The obvious punishment of disbarment is irrelevant because Michele (oops, sorry, that's "Michelle") Burrows announced her retirement as an attorney. She must have decided that she would throw away any potential for practicing law to get her terrorist thugs off, ideologically committed terrorist that she is, committing an act of terrorism in the process.
Yet jury tampering is a crime, which she arguably committed, even if she left enough plausible deniability in her threat to avoid charges on threats. She was, after all, in a courtroom at the time. The goal was to push the line far enough to intimidate the jury without going far enough to get charged.
Charge her now. Jury tampering.
Anyone troubled by what Trump is doing needs to take a look at Portland, antifa, and what Michelle Burrows did to get John Colin Hacker and Elizabeth Renee Richter out of accountability for brutally beating an innocent man.
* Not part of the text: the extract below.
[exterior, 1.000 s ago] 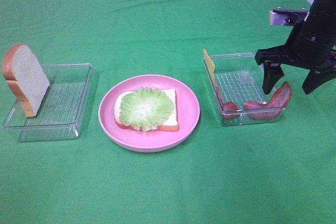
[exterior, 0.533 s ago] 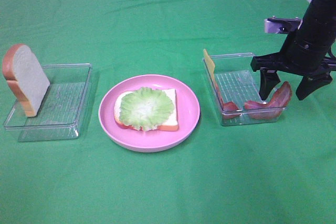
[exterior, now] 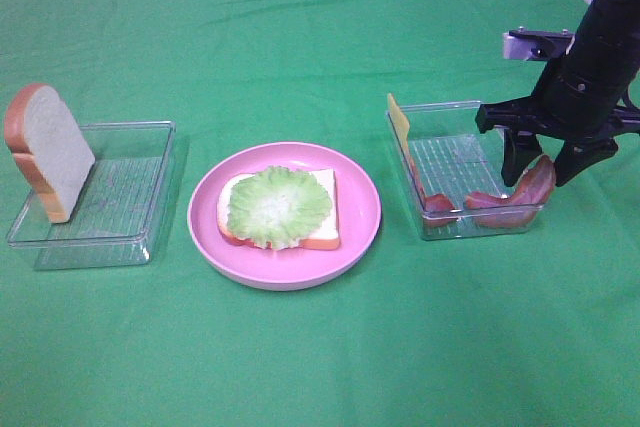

You can either take on Trump and Michelle Burrows, or neither, but if you have principles, you can't just pick one.
Either political violence and jury threats are unacceptable because we need rule of law, or you advocate turning the whole thing over to mob rule. It really is one or the other, and the left needs to stop ignoring left-wing terrorism. They get away with it so frequently that Burrows just took it into the courtroom. They get away with it by following the Keyser Soze principle, also known as the greatest trick the devil ever pulled. And if that isn't enough for the left, understand that the reality of left-wing violence is precisely what allows Trump to use antifa as a foil and a distraction. "What about antifa?!"
If Burrows can walk into a courtroom and get Hacker and Richter off by announcing to the jurors that she is antifa and she will remember their faces, and that she doesn't need to worry about the empty threat of disbarment because she quits, what do you think Trump will do? And by what standard will you object?
McBain to base: Under attack by commies. Also, under attack by nazis.
Yeah, that version isn't as funny. Instead, it is just scary.